Tre anni fa a sollevare un polverone fu Il ruggito della mamma tigre, scritto dall'americana di origine cinese e docente di legge a Yale Amy Chua. Il libro accusava i genitori occidentali di allevare i figli come dei mollaccioni, caldeggiando la necessità di una disciplina dura e inflessibile, in cui i piccoli devono obbedire e non vanno rassicurati, ma educati a dare (e ottenere) sempre il massimo. Ora è un'altra americana rampante, Suzanne Evans, avvocatessa e collaboratrice del New York Times, a fornire la sua ricetta per il buon andamento della famiglia. Istruzioni per l'uso ispirate al motto di Machiavelli per cui il fine giustifica i mezzi (che a dirla tutta è frutto di una sintesi successiva, il filosofo e consigliere politico non pronunciò mai quella frase). Nel libro, intitolato proprio Mamme machiavelliche (in arrivo in Italia il 20 marzo per Corbaccio) Evans si distanzia parecchio dalle teorie che hanno reso famosa Amy Chua. E sostiene che la gestione del nucleo familiare vada informata al principio, espresso dall'autore de Il Principe, secondo cui chi governa deve avere la forza del leone, la furbizia della volpe e la ragione degli uomini.

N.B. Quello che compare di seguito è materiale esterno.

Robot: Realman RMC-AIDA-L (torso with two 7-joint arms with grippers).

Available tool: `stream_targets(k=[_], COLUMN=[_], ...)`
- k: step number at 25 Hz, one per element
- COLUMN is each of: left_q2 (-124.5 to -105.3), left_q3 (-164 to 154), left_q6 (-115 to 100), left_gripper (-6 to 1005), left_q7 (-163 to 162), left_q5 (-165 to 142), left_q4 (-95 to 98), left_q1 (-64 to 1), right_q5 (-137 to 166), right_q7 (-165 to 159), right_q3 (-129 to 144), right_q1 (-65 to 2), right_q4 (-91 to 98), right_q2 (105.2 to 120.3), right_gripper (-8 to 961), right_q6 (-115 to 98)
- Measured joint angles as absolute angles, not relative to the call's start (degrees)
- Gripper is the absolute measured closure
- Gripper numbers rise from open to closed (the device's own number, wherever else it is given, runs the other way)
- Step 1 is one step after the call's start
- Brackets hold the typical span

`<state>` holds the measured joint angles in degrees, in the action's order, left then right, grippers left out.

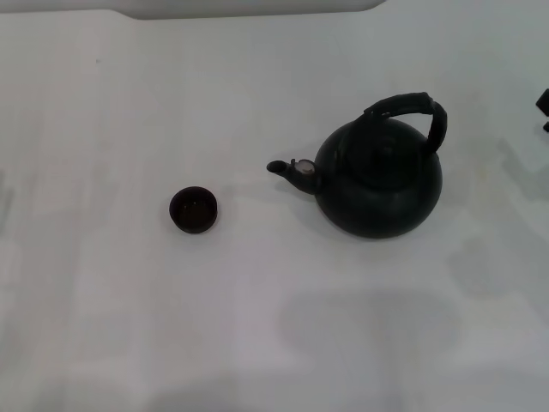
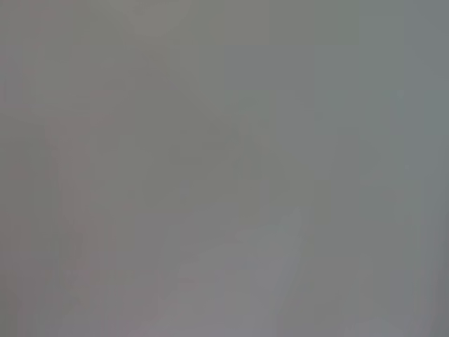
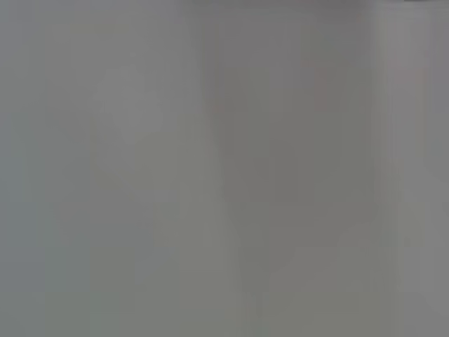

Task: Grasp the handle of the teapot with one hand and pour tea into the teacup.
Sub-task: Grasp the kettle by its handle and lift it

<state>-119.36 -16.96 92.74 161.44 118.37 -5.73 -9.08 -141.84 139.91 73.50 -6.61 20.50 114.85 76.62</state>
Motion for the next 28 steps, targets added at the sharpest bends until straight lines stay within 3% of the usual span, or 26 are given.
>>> stream_targets(k=[11,19,28], left_q2=[-119.35,-119.26,-119.29], left_q3=[-16.96,-17.01,-17.39], left_q6=[92.53,92.25,91.32], left_gripper=[123,123,122], left_q7=[161.39,161.36,161.36], left_q5=[118.45,118.29,118.11], left_q4=[-5.88,-6.03,-6.07], left_q1=[-10.17,-12.12,-12.93], right_q5=[-134.65,-132.26,-139.28], right_q7=[134.1,131.7,134.0], right_q3=[73.42,80.1,92.24], right_q1=[4.2,4.81,1.7], right_q4=[31.13,32.78,37.45], right_q2=[115.02,116.05,116.18], right_gripper=[273,274,275], right_q6=[78.16,77.12,63.39])
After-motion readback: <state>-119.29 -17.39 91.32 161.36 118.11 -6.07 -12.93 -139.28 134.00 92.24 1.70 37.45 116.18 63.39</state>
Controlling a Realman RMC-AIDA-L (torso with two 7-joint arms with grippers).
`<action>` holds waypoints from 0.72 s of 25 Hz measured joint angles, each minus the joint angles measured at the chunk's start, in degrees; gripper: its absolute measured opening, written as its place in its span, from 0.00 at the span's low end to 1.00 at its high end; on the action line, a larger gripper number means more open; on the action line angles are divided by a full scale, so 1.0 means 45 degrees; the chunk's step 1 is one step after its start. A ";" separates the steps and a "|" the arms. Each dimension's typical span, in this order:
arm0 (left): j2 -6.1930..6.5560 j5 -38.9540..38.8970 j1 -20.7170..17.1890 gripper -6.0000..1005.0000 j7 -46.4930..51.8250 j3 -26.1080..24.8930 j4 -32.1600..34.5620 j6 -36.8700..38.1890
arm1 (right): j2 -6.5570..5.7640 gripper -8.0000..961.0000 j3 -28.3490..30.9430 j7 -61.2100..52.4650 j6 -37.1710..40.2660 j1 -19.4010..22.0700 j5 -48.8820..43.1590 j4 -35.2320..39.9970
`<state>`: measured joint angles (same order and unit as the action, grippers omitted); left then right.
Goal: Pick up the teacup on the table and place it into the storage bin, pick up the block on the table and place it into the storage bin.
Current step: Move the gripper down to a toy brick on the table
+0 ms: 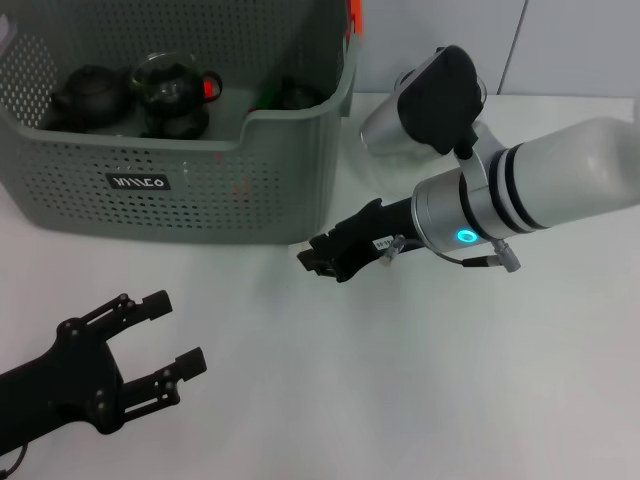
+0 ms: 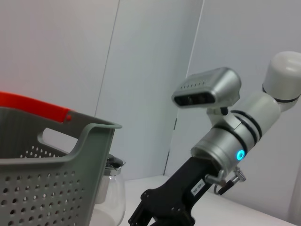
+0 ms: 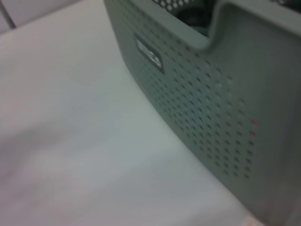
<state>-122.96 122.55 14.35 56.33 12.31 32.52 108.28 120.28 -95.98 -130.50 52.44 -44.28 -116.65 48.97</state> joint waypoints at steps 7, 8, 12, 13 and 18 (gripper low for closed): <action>0.0000 -0.0022 0.0051 0.82 0.0000 0.0000 -0.0001 0.0003 | -0.0015 0.27 0.1463 0.0640 0.1369 0.0278 0.0044 0.0338; 0.0000 -0.0023 0.0079 0.82 0.0001 0.0000 0.0000 0.0002 | -0.0017 0.31 0.1657 0.0700 0.1413 0.0302 0.0045 0.0313; 0.0014 -0.0028 0.0124 0.82 0.0020 0.0000 0.0000 0.0033 | -0.0012 0.52 0.2099 0.0655 0.1495 0.0317 0.0046 0.0202; 0.0015 -0.0028 0.0123 0.82 0.0030 -0.0002 0.0000 0.0037 | -0.0012 0.61 0.2118 0.0663 0.1543 0.0313 0.0046 0.0200; 0.0020 -0.0028 0.0077 0.82 0.0038 -0.0001 -0.0001 0.0012 | 0.0023 0.88 0.2100 0.2549 0.3183 0.0401 0.0430 0.0323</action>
<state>-122.87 122.43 14.69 56.50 12.30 32.52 108.33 120.38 -86.53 -119.03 66.76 -42.47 -114.71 50.42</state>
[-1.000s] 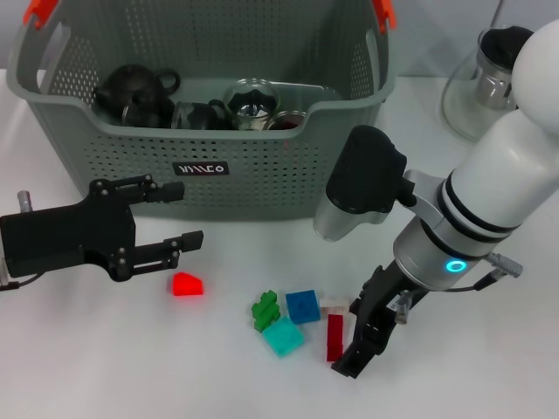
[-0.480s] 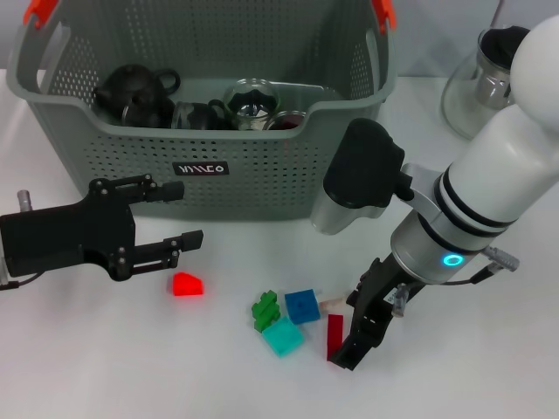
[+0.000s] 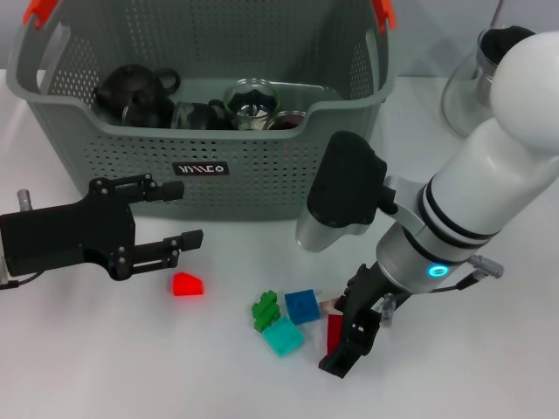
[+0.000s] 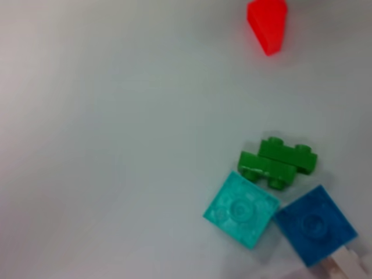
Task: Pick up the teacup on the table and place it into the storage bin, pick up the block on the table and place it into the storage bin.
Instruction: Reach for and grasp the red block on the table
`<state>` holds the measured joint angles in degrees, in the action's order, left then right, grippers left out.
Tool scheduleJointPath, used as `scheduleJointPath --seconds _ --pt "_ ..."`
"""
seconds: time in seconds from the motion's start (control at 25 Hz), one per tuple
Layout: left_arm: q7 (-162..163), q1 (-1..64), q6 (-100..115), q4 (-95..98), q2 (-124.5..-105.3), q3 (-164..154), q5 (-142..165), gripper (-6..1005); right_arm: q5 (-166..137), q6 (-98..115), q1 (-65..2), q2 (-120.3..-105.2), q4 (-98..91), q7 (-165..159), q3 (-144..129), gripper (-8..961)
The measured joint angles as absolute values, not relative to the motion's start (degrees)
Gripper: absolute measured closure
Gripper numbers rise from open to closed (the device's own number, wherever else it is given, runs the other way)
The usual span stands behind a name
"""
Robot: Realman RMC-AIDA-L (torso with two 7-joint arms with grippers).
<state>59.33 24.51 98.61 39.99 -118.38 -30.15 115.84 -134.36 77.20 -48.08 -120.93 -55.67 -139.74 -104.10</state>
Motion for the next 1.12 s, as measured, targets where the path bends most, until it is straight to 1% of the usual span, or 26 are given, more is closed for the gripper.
scheduleJointPath --seconds 0.56,0.76,1.08,1.12 --pt "59.3 24.4 98.6 40.0 -118.47 -30.1 115.8 324 -133.9 76.1 -48.2 -121.03 -55.7 -139.7 -106.2 7" --pt "59.3 24.3 98.6 40.0 -118.47 -30.1 115.8 324 -133.9 75.6 -48.2 -121.02 -55.7 -139.7 -106.7 31" --pt "59.3 24.3 98.6 39.9 -118.48 -30.1 115.8 325 -134.0 75.5 -48.4 -120.96 -55.8 -139.7 -107.2 229" --pt "59.3 24.3 98.6 39.9 -118.48 -30.1 115.8 325 -134.0 75.5 -48.4 -120.94 -55.8 -139.7 -107.2 236"
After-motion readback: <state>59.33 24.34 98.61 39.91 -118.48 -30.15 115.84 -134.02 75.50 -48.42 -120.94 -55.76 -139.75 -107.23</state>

L'autrice è madre di quattro pargoli (due avuti dall'attuale marito e altri due dalle rispettive precedenti unioni), tutti sotto i 10 anni. Uno di loro è affetto da sindrome di down, gli altri, tra chi è sorpreso a rubare e chi scappa di casa, non si possono certo definire placidi. La più famosa opera di Machiavelli viene piegata alle vicende familiari, descritte nel dettaglio. Così, troviamo una prima parte dedicata a principi generali (pure abbastanza ovvi) come «le basi fondamentali sono le buone regole e una buona disciplina», «essere eccessivamente generosi è pericoloso: un buon governante pone dei limiti», «insegnare con l'esempio», «ogni tanto il modo migliore per imporre una regola è infrangerla». Poi si entra nello specifico, con regole che scaturiscono da citazioni dell'opera. Esempio: «la tardità ti toglie l'occasione et la celerità le forze», che tradotto nella filosofia Evans vuol dire da un lato non procrastinare - i compiti per la scuola, nel caso dei bambini, ma anche la sostituzione dell'aspirapolvere che non funziona più, nel caso dei genitori - dall'altro rispettare i tempi di ciascuno. Qui l'autrice racconta di suo figlio Trevor, che a tre anni ancora non spiccicava parola, dell'ansia che questo le aveva provocato, spingendola a cercare suggerimenti su Google e di come il piccolo abbia poi parlato tranquillamente una volta all'asilo (qua c'è un altro insegnamento, nel caso vi servisse davvero un libro per capirlo: Google, in questi casi, non è una buona fonte. Meglio un pediatra). C'è il capitolo sulla menzogna: se proprio dovete mentire ai figli, anche a fin di bene, assicuratevi di riuscire a essere abbastanza furbi da saper «sostenere» questa bugia.
E siccome la famiglia non è fatta solo dei figli, ma anche dalla coppia genitoriale, c'è spazio anche per una riflessione sulla capacità di «scegliere le battaglie» che vale la pena combattere. Se vostro marito, come quello dell'autrice, con la scusa del lavoro passa le serate al bar, magari pure in compagnia, non torturatevi su eventuali corna, non interrogatevi sull'eventualità del divorzio. Decidete, scrive Evans ancora rifacendosi a Machiavelli «quando vi sia più del pericolo che dell'utile».